*Prompt*: Nothing but the line containing "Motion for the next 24" and the lines after it in the entries below should appear, each repeated exactly.

(Data extracted from a collection)

↓

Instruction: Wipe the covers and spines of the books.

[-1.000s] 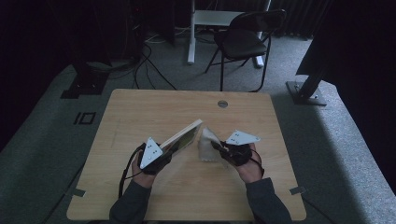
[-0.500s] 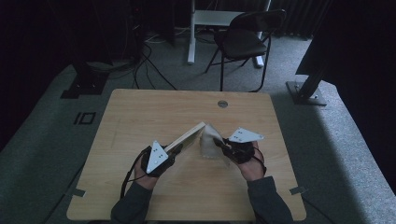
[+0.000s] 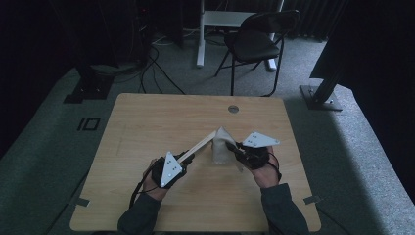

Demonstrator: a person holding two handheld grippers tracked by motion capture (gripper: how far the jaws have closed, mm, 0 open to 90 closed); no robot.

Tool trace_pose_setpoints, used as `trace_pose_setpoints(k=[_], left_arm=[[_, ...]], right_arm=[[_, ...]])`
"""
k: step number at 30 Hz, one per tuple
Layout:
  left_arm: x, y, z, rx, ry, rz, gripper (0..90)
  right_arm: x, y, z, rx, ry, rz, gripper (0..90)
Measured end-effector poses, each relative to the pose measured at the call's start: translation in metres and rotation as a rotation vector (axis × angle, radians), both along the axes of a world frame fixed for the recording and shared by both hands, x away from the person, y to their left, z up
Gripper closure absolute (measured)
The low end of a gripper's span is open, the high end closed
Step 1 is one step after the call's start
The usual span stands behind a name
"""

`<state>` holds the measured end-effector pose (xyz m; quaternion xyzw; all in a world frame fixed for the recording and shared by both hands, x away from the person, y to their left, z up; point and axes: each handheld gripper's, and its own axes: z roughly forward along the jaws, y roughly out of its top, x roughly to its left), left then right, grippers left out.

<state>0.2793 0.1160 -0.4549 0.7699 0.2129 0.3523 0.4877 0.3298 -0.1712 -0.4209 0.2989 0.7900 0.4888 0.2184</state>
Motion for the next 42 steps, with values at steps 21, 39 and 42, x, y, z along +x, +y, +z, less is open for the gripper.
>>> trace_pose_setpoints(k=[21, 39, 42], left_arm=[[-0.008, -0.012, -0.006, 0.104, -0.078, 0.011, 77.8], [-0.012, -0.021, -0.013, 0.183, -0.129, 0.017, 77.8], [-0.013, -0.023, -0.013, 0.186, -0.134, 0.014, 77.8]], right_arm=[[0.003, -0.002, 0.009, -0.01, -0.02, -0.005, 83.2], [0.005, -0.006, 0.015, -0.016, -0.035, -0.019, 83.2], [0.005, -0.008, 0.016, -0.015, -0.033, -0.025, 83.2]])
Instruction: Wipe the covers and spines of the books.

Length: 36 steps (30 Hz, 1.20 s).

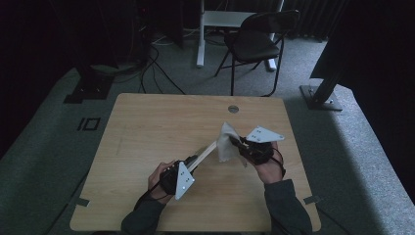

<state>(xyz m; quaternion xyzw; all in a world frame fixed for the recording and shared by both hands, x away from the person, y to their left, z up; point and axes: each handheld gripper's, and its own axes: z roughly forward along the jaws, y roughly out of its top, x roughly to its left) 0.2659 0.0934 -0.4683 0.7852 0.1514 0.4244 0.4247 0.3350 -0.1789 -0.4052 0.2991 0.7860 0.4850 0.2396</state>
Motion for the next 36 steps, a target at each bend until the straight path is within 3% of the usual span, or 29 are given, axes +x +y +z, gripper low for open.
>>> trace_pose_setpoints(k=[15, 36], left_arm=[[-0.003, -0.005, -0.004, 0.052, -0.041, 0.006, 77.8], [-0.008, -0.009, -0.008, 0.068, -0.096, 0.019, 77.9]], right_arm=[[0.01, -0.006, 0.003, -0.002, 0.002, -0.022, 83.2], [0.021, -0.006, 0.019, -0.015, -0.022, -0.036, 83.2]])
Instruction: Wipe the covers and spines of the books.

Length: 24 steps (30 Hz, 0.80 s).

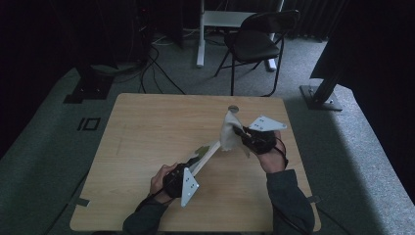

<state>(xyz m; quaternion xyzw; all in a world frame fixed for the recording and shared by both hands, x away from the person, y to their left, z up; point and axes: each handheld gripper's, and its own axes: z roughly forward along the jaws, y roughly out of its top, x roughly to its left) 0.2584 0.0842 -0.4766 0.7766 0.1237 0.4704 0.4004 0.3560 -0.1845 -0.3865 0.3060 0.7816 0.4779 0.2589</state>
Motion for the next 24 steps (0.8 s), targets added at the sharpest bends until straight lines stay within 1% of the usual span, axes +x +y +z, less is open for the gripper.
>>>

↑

*Answer for this exercise*:
Motion for the next 24 steps (0.8 s), targets added at the sharpest bends until straight lines stay within 1% of the usual span, axes +x +y +z, less is open for the gripper.
>>>

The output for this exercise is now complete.